More than anything else, this will require Labor to better explain the economic benefits of taking stronger action now, rather than being forced to make deeper cuts later. A report similar to the 2007 Garnaut Climate Change Review – commissioned by the then Labor opposition but focused on the economic benefits of action in the short term – could be the circuit-breaker needed internally within the party on this very question.
Thankfully, when Biden announces his own new 2030 target at an Earth Day Summit this month, it will set a new global benchmark for Australia’s own target. In 2014, Abbott deliberately set Australia’s current target on the basis of what he said the Americans were doing, albeit five years earlier. So by the conservatives’ own rhetoric, if the Americans can do more, so should we. More importantly, we also clearly have the capacity to do more if we are on track to “meet and beat” our current target, as the government says. Not least because in the seven years since that target was developed, we have also begun to bring online the largest renewable energy project in our history in “Snowy 2.0”.
A more ambitious climate policy will require Labor to continue to take the fight up to the government. But just as the government was dragged kicking and screaming away from its insistence on using dodgy accounting tricks to bolster its efforts, it will likely be dragged kicking and screaming to adopting a net zero by 2050 goal. It must similarly be forced to increase its short-term ambition, too. And as we have seen with countries including Japan and Canada in recent months, the possibility of an about-face on this question is not impossible with Biden now in the White House.

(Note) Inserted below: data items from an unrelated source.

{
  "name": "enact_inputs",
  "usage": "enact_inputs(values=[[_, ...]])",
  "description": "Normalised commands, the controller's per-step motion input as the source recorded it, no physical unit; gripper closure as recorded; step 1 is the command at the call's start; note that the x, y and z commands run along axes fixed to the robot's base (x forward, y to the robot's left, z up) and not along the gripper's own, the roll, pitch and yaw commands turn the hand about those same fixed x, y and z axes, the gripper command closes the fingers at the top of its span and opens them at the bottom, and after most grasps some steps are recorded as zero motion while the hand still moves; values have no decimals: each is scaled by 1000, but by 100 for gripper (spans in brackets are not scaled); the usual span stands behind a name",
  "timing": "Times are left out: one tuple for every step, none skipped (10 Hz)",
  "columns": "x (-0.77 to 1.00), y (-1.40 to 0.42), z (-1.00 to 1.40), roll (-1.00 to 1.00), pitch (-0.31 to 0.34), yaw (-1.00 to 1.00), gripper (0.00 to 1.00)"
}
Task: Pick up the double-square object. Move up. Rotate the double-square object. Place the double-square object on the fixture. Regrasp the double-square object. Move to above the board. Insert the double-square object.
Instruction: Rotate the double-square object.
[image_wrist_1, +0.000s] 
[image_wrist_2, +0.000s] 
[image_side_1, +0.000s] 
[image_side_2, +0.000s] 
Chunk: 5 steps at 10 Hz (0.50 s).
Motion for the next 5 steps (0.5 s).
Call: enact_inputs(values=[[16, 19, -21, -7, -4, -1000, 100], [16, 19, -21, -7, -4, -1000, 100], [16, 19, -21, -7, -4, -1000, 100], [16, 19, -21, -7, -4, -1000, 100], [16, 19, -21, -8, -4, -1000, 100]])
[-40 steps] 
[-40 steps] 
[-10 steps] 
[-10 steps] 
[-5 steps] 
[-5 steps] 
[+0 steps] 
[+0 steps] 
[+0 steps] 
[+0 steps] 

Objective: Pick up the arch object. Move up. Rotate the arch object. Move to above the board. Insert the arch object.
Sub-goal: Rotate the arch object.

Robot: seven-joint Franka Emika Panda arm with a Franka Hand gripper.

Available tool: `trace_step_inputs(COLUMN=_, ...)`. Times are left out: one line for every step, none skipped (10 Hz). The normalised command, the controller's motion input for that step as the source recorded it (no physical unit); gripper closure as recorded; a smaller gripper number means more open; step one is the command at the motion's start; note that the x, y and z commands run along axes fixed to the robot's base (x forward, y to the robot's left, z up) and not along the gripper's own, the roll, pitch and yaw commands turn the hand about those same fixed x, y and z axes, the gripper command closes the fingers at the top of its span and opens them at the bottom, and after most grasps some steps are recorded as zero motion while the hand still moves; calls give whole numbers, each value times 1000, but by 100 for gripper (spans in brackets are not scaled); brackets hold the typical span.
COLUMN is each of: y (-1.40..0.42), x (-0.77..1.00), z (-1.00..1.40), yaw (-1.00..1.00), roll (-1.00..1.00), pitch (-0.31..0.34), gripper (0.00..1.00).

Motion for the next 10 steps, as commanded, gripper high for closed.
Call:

The good news is that if given the chance, Australia’s diplomats are primed to once again make a difference in the global fight against climate change. The merger of both AusAID and parts of the Department of Climate Change into the Department of Foreign Affairs and Trade means they are among the best in the world when it comes to understanding the real world and foreign policy dimensions of climate change. The fact our foreign service also doubles as our trade agency will also be crucial for the new era we have entered.
It is time for Australia to adopt a foreign policy for the climate. We have made a difference before and can do so again. All that is missing is the right political leadership.